The question then becomes: what should companies do since cloud computing turns out to be potentially toxic for non-US users of US services? Clearly, no EU company should be using any kind of US-owned cloud computing services, since that practically guarantees the data will be piped straight to facilities like the one described above.
Once people suffer economic losses as a result of this loss of privacy, they will start suing the companies that were supposed to be holding their data securely. Indeed, continuing to store sensitive personal data in US-controlled clouds now that we know such data is wide open to interception by the US government may well be construed as negligence by EU courts, with fines fixed accordingly.
That leaves two main alternatives. First, European-controlled cloud computing systems. Fortunately, setting up cloud computing infrastructure isn't hard, not least because a wide range of open source software is available in this area to ease the task. This should lead to a burgeoning of European cloud computing services once companies start realising the dangers of using US-controlled systems.

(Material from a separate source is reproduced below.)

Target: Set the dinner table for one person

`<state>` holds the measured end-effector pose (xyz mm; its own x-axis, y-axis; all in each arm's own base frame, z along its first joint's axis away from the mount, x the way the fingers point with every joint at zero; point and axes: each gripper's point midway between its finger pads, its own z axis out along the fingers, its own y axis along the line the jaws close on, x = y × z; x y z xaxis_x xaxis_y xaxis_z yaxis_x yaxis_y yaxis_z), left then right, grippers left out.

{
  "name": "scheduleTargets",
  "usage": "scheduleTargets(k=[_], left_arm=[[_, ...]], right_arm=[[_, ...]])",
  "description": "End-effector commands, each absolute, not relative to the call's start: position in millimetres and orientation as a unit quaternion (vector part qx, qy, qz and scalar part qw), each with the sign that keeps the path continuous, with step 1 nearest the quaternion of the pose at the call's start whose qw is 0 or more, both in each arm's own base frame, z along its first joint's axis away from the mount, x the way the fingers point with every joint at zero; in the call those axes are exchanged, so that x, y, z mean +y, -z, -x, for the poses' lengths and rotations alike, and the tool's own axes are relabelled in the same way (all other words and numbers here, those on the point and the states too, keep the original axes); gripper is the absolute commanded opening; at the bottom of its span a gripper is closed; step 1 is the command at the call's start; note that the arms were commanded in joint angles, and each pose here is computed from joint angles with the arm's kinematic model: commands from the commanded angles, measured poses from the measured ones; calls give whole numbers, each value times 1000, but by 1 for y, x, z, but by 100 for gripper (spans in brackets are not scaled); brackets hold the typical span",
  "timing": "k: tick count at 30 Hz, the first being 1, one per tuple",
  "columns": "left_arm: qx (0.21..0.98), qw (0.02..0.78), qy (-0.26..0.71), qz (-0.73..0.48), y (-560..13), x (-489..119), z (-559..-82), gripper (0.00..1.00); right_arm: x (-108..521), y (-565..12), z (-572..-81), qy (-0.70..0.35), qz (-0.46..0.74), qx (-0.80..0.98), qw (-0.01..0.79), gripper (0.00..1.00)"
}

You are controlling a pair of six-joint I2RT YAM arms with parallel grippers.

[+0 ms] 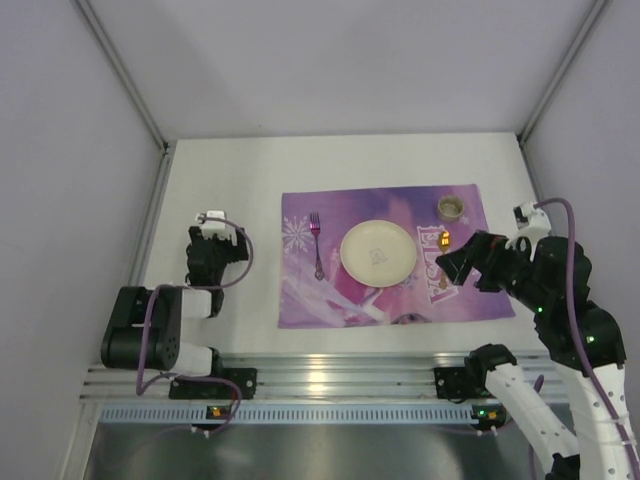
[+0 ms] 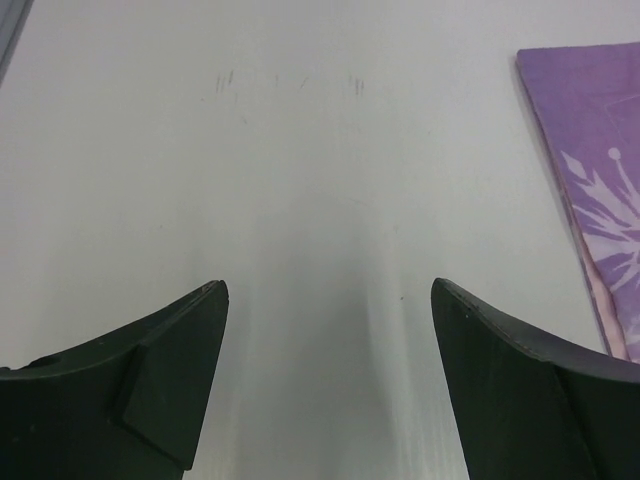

However, there may still be risks associated with those, since European police forces may also seek powers to access data held on such services. Companies for whom data security and privacy are absolutely crucial need to think about bringing the clouds in house. Again, the availability of low-cost open source solutions that scale effortlessly is hugely helpful here, especially if an enterprise already has experience of implementing free software solutions. Somehow it seems appropriate that software whose origins lie in the preservation of basic freedoms should be deployed in this way to counter toxic cloud computing's threat to them.